[DESCRIPTION OF THE TASK]: Which lines in the records below mention the word "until"? Copy each one out.

[Saved entries]:
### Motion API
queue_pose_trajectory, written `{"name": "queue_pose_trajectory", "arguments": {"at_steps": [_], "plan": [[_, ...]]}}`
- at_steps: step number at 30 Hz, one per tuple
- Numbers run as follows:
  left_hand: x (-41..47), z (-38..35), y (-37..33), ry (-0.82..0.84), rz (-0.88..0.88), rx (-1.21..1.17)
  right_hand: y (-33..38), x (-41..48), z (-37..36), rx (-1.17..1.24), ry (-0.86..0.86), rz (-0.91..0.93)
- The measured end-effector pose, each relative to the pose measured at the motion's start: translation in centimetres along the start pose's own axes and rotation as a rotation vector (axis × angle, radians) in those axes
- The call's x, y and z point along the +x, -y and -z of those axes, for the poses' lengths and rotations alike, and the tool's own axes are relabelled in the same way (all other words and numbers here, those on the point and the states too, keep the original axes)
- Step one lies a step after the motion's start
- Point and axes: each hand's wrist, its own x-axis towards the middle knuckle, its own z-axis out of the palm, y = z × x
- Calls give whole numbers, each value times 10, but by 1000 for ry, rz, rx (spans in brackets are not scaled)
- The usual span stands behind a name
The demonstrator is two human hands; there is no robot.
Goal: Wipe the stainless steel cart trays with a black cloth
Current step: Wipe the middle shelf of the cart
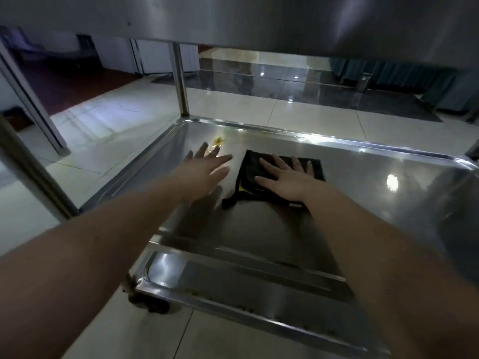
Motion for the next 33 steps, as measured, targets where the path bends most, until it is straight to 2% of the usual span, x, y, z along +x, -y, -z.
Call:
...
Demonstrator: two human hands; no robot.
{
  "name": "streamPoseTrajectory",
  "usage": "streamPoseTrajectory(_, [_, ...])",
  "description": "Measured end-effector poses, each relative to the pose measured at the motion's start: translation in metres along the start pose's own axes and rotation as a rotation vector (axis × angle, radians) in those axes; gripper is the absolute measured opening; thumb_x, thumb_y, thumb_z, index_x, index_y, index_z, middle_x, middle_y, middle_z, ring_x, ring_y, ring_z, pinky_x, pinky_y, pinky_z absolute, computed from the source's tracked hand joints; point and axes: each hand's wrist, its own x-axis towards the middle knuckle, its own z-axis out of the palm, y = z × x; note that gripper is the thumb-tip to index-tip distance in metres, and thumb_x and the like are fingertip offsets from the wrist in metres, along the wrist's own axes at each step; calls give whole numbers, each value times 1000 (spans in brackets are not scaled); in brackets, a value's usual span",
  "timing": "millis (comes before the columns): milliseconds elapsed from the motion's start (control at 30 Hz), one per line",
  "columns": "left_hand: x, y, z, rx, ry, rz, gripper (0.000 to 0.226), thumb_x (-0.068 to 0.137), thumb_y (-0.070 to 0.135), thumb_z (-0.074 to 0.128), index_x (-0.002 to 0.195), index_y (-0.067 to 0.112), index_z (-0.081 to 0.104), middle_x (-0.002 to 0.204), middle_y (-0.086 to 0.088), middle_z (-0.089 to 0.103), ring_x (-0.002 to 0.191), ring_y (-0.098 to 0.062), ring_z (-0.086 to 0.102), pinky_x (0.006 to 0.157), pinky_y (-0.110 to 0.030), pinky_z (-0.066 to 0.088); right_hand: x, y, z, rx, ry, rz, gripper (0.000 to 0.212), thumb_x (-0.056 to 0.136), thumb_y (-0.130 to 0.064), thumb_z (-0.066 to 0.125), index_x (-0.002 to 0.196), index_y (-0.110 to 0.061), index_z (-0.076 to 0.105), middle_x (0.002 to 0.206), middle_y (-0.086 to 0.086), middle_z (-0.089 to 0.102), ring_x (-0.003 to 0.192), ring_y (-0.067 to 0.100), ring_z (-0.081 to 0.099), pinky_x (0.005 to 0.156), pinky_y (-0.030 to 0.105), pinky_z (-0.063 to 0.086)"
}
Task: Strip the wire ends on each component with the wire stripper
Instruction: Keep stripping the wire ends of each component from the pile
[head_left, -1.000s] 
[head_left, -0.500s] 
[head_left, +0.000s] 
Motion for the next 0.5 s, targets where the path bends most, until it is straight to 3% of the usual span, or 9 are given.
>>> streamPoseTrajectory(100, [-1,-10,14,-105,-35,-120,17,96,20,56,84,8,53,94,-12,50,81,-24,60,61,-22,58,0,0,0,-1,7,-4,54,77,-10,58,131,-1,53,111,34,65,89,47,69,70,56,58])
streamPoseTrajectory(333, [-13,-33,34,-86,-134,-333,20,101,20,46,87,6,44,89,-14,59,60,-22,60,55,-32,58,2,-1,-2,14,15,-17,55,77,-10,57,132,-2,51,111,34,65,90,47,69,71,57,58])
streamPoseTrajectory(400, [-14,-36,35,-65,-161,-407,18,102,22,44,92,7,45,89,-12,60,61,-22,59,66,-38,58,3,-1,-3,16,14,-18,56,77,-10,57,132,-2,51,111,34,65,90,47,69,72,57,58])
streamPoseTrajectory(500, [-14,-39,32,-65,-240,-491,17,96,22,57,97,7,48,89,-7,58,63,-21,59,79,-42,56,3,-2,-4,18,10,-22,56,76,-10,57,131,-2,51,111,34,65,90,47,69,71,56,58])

[WRITTEN SOLUTION]:
Motion for the next 33 steps, as measured, targets where the path bends most, until it is straight to 2% of the usual span, x, y, z along +x, -y, -z.
Motion for the next 0.5 s, targets where the path bends most, until it is straight to 3% of the usual span, or 9 are given.

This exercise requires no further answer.